Monday, March 7, 2011

Understanding Tungsten Replication Services

If you follow Giuseppe Maxia's Datacharmer blog you have seen several recent articles on Tungsten Replicator.  Giuseppe and I work closely together on replication at Continuent, and I have promised a matching set of articles about replication internals that match the practical introduction provided by Giuseppe.  In this first article I will describe replication services, which are message processing flows that run in the Tungsten Replicator.

Unlike many replication engines, Tungsten Replicator can run multiple replication services concurrently.  There is a central management interface that allows you to start new replication services without disturbing services that are already running.  Each replication service also has its own management interface so that you can put the loaded service online, offline, etc. without disturbing other replication work.  As Tungsten is written in Java, the management interfaces are based on JMX, a standard administrative interface for Java applications.

Here is a simple diagram that shows a Tungsten Replicator with two replication services named fra and nyc that replicate from separate DBMS masters in Frankfurt and NYC into a single slave in San Francisco.   You can immediately see the power of replication services--a single Tungsten Replicator process can simultaneously replicate between several locations.  Replication services are an important building block for the type of complex setups that Giuseppe Maxia discussed in his blog article on Replication Topologies

Users who are handy with Java can write their own programs to manipulate the JMX interfaces directly.  If not, there is the trepctl utility, which is supplied with the Tungsten Replicator and works off the command line. 

If the Tungsten Replicator architecture reminds you of a Java application server, you are absolutely right.  Java VMs have a relatively large resource footprint compared to ordinary C programs, so it is typically more efficient to put multiple applications in a single VM rather than running a lot of individual Java processes.  Tungsten replication services follow the same design pattern, except that instead of serving web pages they replicate database transactions.  

Let's now look a little more deeply at how Tungsten Replicator organizes replication services.  Each replication service runs a single pipeline, which is Tungsten parlance for a configurable message flow.  (For more on pipelines, read here.)  When the service starts, it loads an instance of a Java class called OpenReplicatorManager that handles the state machine for replication (online, offline, etc.) and provides the management interfaces for the services.  The OpenRepicatorManager instance in turn depends on a number of external resources from the file system and DBMS. 

Here is another diagram showing how Tungsten Replicator organizes all of the various parts for services.  Services need a configuration file for the pipeline, as well as various bits of disk space to store transaction logs and replication metadata.  The big challenge is to ensure things do not accidentally collide.

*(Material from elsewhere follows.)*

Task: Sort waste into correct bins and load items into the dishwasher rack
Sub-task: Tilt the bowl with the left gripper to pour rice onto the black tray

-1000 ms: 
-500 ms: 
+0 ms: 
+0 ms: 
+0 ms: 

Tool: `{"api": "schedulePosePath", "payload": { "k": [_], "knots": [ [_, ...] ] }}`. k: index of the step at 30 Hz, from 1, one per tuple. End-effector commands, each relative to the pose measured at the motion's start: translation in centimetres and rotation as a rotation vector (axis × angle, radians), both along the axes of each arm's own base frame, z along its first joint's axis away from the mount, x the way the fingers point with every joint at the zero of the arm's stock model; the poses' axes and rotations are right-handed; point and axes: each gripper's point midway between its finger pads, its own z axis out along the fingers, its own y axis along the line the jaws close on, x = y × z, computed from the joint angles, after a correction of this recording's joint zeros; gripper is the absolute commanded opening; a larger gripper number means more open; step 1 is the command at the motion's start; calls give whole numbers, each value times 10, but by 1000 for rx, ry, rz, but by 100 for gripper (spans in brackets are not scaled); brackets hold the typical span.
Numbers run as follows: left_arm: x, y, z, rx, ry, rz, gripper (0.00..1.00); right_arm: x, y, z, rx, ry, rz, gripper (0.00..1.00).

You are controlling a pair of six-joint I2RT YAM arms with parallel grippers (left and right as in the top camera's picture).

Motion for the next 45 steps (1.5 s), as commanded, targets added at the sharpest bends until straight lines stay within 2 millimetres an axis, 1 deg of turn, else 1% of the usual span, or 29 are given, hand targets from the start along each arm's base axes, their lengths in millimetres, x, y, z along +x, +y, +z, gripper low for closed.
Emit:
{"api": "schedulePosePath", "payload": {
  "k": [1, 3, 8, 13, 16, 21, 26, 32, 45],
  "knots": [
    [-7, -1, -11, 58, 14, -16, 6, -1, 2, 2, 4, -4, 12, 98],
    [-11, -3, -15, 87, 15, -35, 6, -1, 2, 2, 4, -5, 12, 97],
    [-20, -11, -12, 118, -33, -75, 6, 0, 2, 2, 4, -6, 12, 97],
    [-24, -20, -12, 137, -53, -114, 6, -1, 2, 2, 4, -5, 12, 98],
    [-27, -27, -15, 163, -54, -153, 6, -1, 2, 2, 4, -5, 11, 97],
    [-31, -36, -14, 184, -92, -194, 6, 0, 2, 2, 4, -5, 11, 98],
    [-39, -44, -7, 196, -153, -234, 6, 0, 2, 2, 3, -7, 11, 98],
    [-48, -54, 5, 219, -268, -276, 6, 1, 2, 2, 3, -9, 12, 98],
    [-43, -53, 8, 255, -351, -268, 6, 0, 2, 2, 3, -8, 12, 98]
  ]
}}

This layout seems a bit complex at first but is reasonably simple once you get used to it.  Let's start with service configuration using our fra service as an example. 

Service configuration files are stored in the tungsten-replicator/conf directory.   There are up to two files for each service.  The file defines all properties of the service, pipeline organization and properties like the replication role or master address that may change during operation.  The contains overrides to selected properties.  For instance, if you switch the replication role from slave to master as part of a failover operation, it goes in the file.  Tungsten Replicator reads the static file first, then applies the overrides when it starts the service.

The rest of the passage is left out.